Милюкову казалось, что телеграмма имела решающий характер в смысле довода в его пользу. Но громадному большинству комитета, привыкшему уже к мысли о необходимости и возможности «давить» на свое правительство, казалось непонятным, почему нельзя оказать давление на союзные правительства… Для всех было ясно, что в первую очередь надо было считаться с такими явлениями, как солдатский бунт, грозящий смести все зачатки народной организованности. В этом направлении развивали аргументацию представители комитета. Но в отдельных мнениях были громадные различия – от Суханова, который, по существу, высказывался за невозможность России дальше воевать, до меня, который просил правительство лишь не мешать нам постепенно ознакомить массы с действительным международным положением и задачами войны. Но, по-видимому, мой тон уже более соответствовал настроению большинства комитета.
В общем, все это было бесполезным и раздражающим словопрением: четверть часа переговоров Милюкова и Церетели до опубликования ноты могли сделать несравненно больше, чем теперь долгие часы… В результате правительство, сохраняя по-прежнему тон раздражения, обещало на следующий день обсудить возможность опубликования и посылки за границу разъяснения ноты.

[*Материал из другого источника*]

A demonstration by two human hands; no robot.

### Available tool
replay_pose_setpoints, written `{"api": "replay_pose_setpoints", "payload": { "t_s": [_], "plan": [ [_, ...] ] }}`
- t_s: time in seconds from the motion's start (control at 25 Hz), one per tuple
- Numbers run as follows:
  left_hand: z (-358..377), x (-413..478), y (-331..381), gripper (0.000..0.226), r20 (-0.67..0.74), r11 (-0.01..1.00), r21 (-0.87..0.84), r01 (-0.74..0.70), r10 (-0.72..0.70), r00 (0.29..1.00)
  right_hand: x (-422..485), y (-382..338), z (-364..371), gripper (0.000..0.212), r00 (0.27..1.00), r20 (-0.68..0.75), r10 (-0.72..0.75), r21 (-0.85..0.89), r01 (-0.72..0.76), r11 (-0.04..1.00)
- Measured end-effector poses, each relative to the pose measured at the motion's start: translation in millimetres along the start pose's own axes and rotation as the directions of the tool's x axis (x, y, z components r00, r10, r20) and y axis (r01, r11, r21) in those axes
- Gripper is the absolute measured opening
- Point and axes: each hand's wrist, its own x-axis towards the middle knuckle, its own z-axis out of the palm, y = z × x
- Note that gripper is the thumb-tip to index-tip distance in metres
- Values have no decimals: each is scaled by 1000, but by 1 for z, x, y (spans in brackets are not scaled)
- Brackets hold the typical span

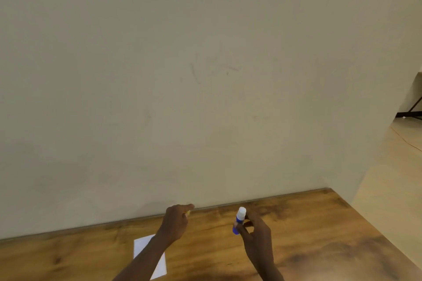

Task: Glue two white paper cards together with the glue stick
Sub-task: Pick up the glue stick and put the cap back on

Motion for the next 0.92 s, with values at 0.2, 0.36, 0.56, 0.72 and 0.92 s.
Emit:
{"api": "replay_pose_setpoints", "payload": {
  "t_s": [0.2,0.36,0.56,0.72,0.92],
  "plan": [
    [-88,-40,12,18,-173,867,-473,155,-264,949,-5,-83,10,10,988,44,-145,78,141,987],
    [-151,-60,36,15,-292,787,-614,54,-290,911,-6,-153,9,11,955,106,-276,118,263,957],
    [-218,-73,76,34,-414,742,-659,-122,-223,882,8,-233,-6,18,923,133,-360,148,341,928],
    [-245,-82,101,24,-422,666,-705,-245,-115,899,12,-276,-16,22,905,85,-418,196,396,897],
    [-247,-92,127,15,-320,750,-601,-274,89,943,-3,-293,-9,25,883,30,-469,203,454,868]
  ]
}}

На другой день, однако, движение не улеглось, а продолжалось с новой силой, уже руководимое большевиками.
Для того чтобы предотвратить участие в нем вооруженных солдат и злоупотребление именем комитета, он экстренно издал распоряжение о невыводе из казарм солдат иначе как по распоряжению, скрепленному подписями определенных, поименованных в распоряжении семи лиц, «семи диктаторов», как шутили потом… И солдатская масса действительно оставалась в казармах.
Но уже во время обсуждения этой меры в комитет со всех сторон стали поступать сведения о движении на фабриках и заводах. Наконец по телефону сообщили, что громадные массы рабочих идут с Выборгской стороны, причем многие вооружены. Комитет направил навстречу рабочим Чхеидзе, Войтинского и меня. Мы поехали на автомобиле и встретили рабочих уже на Марсовом поле.
Рабочие шли довольно стройными колоннами. Впереди каждой колонны шел отряд красногвардейцев, вооруженных разнообразными винтовками и револьверами. За ними веселыми и дружными толпами шли рабочие и работницы. Над всеми колоннами развевались знамена с надписями против войны, против правительства и с требованием передачи всей власти Советам.
Чхеидзе с автомобиля произнес речь, доказывая, что демонстрации не имеют более смысла и цели, так как правительство уже готово разъяснить ноту в желательном смысле. Поэтому Чхеидзе пригласил рабочих вернуться назад. Но тут выступили вожаки демонстрации и заявили, что рабочие сами знают, что им надо делать. Демонстрация двинулась дальше.
Движение не улеглось, а, по-видимому, еще разгорелось. Казармы и рабочие кварталы были в брожении. На улицах все время двигались манифестации. На вечер было назначено заседание Совета, но многие высказывали сомнение, удастся ли его провести, не будет ли оно сорвано непредвиденными событиями. И вероятно, со стороны большевиков были намерения сорвать его.
Настроение собравшегося Совета было до крайности напряженное. Потоки и волны каких-то бурных порывов перекатывались над головами многотысячной толпы, наполнявшей зал Кадетского корпуса. То и дело ораторов перебивали какими-то массовыми спорами, вспыхивающими в разных концах зала. Кульминационного пункта возбуждение достигло в момент, когда в зале появился Дан и сообщил, что на улицах началась стрельба и имеются жертвы. Поднялся такой шум, такое движение, что казалось, еще момент – и перестрелка начнется в зале. Напрасно Чхеидзе звонил и кричал неумолчно – его слабый голос не был слышен даже на эстраде. Но вот встал, или, вернее, вырос высокий и стройный Церетели и поднял руку. Все сразу замолчало, и тишина переливами захватила всех.
Церетели сел, но Чхеидзе смог предоставить слово Скобелеву, который стал не столько говорить, сколько отрывисто диктовать постановление. Тон его декретирующей речи оказался как раз по настроению собранию. И оно с такой же энергией возбуждения почти единогласно приняло ряд постановлений: о воспрещении на три дня всяких выступлений на улицах вообще, и особенно – выхода с оружием в руках. Движение, не имевшее ни определенных лозунгов, ни общепризнанных вождей, было сломлено.